Does anyone know a safe upper-limit for MCLK on an ET4000/w32p?

The ET4000/W32p data sheet I have at hand has the specification of the clock interface in section 4.5. This data sheet uses the name "system clock (SCLK)" instead of "memory clock (MCLK)" to talk about that frequency. The data sheet specification item "F4 (SCLK cycle time)" states: "min. 20ns", so 50MHz is the maximum vendor-permitted MCLK/SCLK, everything above that is overclocking. I don't have any experience about the amount of headroom you have on ET4000/W32p chips, though.

Thanks for your analysis. Upon further examination with the scope, MCLK does indeed reset to 40 MHz, then to 50 MHz upon system reset. I'm not sure how I messed up reading the scope, but your explanation is plausible. Once I noticed that the scope result matched that of SETMODE CLOCK, I stopped looking at the scope and trusted the SETMODE CLOCK setting, thinking it was actually reading the MCLK value. Your confirmation that SETMODE CLOCK merely regurgitates the last value programmed into it explains the problem.

Okay, so isolate PLCC68 pins 9 & 61 and 6 & 7 to determine if I can get an STG-1703 working. As I've already soldered on a PLCC44 socket, it is unlikely I will try the STG-1703 again, unless a photo emerges of a Diamond Stealth 32 running a PLCC-68 RAMDAC. Unfortunately, removing the sockets with hot air tends to damage the base plastic (the bottom planar section).
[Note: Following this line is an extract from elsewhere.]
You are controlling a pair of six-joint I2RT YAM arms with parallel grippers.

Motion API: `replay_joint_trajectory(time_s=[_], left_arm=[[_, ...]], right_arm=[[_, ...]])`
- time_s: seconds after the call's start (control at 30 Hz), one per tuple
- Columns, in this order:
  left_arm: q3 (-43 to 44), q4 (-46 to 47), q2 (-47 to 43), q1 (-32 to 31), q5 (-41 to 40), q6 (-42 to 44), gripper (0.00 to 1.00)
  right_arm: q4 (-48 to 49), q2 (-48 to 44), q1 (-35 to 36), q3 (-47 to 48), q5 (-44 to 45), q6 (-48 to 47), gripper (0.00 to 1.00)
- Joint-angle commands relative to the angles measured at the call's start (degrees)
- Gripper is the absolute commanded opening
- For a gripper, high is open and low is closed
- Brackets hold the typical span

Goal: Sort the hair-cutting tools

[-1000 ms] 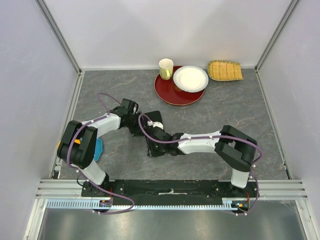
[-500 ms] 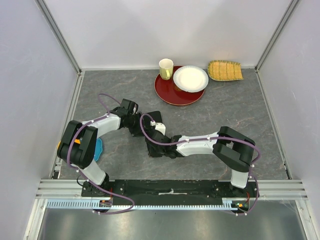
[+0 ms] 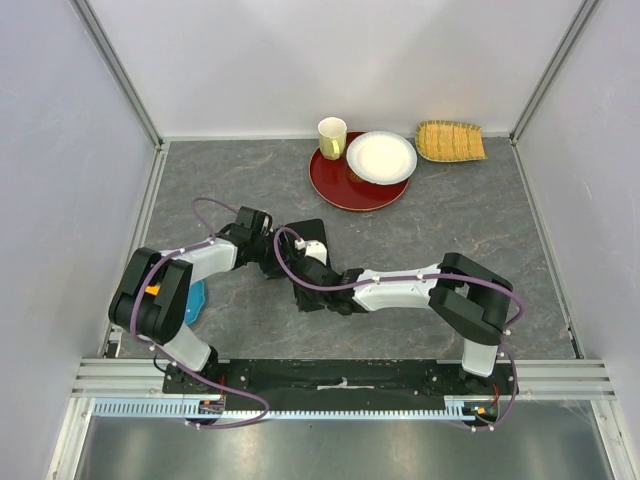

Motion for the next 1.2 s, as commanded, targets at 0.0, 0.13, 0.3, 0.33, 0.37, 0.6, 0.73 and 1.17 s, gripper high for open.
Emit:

Once the fear of a permanently stuck MCLK was removed, I did some benchmarking. I tried MCLK=70 MHz, but the screen was garbled. I tried 63 MHz and there was only minor garbling while running DOOM. I tried 60 MHz and the screen looked good. The results are as follows,

Am5x86-160, M919, 1024K (2-1-2), 128M EDO (0/0 ws), FSB 40 MHz
ET4000/w32p (Diamond Stealth 32 VLB)

DOOM
MCLK = 50 MHz: 1198 realtics
MCLK = 60 MHz: 1194 realtics
The improvement in DOOM is almost nil. A similar was noted when increasing MCLK on the ARK1000VL from 55 to 80 MHz.

Next, I ran WinTune98 in Windows 95 at various resolutions. Since I'm using the NEC 5FG monitor specification, the refresh rates are 800x600 at 72 Hz, 1024x768 at 72 Hz, and 1280x1024 at 60 Hz.

WinTune98
MCLK = 50 MHz
800x600x16 = 13.10 Mpixels/s (72 Hz)
800x600x24 = 3.88 (72 Hz)
1024x768x8 = 25.74 (72 Hz)
1024x768x16 = 11.13 (72 Hz)
1280x1024x8 = 23.47 (60 Hz)

MCLK = 60 MHz
800x600x16 = 14.4 Mpix/s
800x600x24 = froze
1024x768x8 = 26.63
1024x768x16 = 13.2
1280x1024x8 = 25.54

I was going to compare the Stealth 32 VLB (ET4000/w32p) against the previously tested ARK1000VL, but I ran those tests at 180 MHz, thus the comparison isn't 1:1. Nonetheless, until I run a proper VLB comparison, the values for the ARK1000VL at 180 MHz are provided below.

Am5x86-180, M919, 1024K (2-1-2), 128M EDO (1/0 ws), FSB 60 MHz
ARK1000VL (2themax)
WinTune98
MCLK = 80 MHz (the max it can do)
800x600x16 = 14.52 Mpixels/s (72 Hz)
800x600x24 = 4.26 (60 Hz)
1280x1024x8 = 24.0 (60 Hz)

From these results, I would expect the ET4000/W32P to have better Windows performance.

Maybe no more relevant, but you might know I have this card:
Re: Where to obtain 110 MHz RAMDAC for ARK1000VL graphics card? which had a STG1700
Card is non functional now, RAM and RAMDAC were removed, but in case you want to have the Bios, I can dump it.